It started with that smell.
Not your regular woods dampness or some nearby creek – but something fucking foul. Like copper and rot left baking in the sun for days. Elias was just hunting for dinner – scorpions for the boys back home, meaty ones he got lucky today. Said he'd bring something before dark.
The stench got worse as he pushed through the brush. His boots sank into mud that felt wrong – too warm, too soft. Then he saw it.
Not an animal, nor machine. Not really. More like something wearing meat. A twitching heap of butchered flesh. At first, he thought maybe a bear had torn open a boar and left it. But then the pile moved – sat up – and Elias felt his heart slam against his ribs like it wanted out.
It was a man. Or what was left of one. Sitting calmly inside the hollowed-out corpse of another person. Legs crossed, back straight, stringy bits of tendon and gut smeared down his arms like he'd been finger-painting.
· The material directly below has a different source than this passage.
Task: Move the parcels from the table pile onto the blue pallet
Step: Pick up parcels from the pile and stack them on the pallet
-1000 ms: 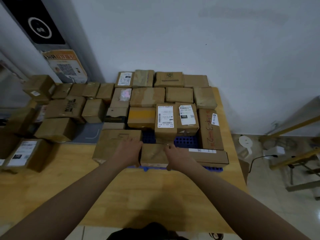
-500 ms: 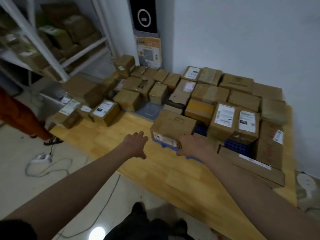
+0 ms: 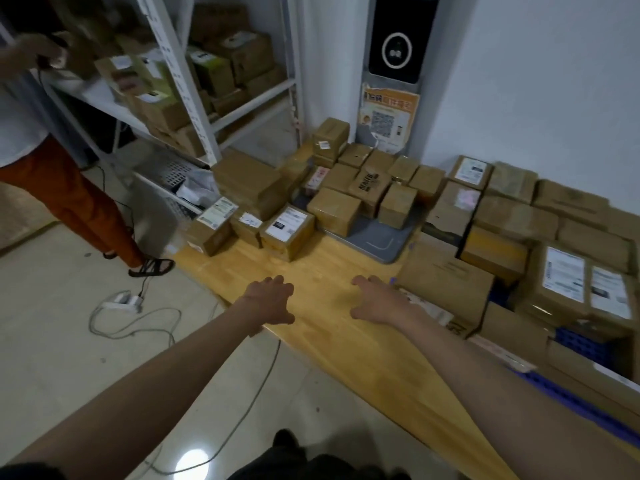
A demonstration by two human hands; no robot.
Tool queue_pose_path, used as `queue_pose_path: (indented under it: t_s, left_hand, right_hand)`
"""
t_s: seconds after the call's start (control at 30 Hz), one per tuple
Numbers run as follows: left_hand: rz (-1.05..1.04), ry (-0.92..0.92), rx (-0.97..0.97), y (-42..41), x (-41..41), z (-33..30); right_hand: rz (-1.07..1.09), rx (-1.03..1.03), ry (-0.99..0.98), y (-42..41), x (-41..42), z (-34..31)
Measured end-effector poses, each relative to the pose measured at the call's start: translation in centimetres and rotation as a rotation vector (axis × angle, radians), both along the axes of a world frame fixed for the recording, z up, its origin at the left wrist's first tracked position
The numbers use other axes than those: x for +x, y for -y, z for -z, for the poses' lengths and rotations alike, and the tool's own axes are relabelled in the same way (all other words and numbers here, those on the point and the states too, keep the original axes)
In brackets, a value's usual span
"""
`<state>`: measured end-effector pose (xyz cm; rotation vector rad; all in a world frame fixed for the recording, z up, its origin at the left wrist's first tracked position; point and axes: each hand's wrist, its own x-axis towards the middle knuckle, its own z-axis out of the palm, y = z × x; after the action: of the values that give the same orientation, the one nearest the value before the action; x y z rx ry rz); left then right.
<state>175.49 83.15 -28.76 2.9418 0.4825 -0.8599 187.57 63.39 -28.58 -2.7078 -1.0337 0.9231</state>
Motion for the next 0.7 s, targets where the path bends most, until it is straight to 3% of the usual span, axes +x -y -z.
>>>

He was eating something – chewing on a purplish rope of tissue that had to be someone's throat.
Elias couldn't scream. His voice just died. He stumbled back – *crack*. His boot snapped a stick loud as a gunshot.
The thing turned.
Its head moved wrong – tilted mechanical-like, first one way, then the other. Studying him. Those weren't eyes in its face – they were black holes, wet and shiny, going nowhere. Its smile stretched too wide, carved deep in bloodless skin like someone who'd only heard about smiling had tried to make one.
Then it stood up. Not smooth. Not natural. All jerky, bones grinding, shoulders twitching like each joint had to remember its job. Like it was test-driving the body.
Elias's hands shook as he grabbed his musket, somehow got it loaded, and fired.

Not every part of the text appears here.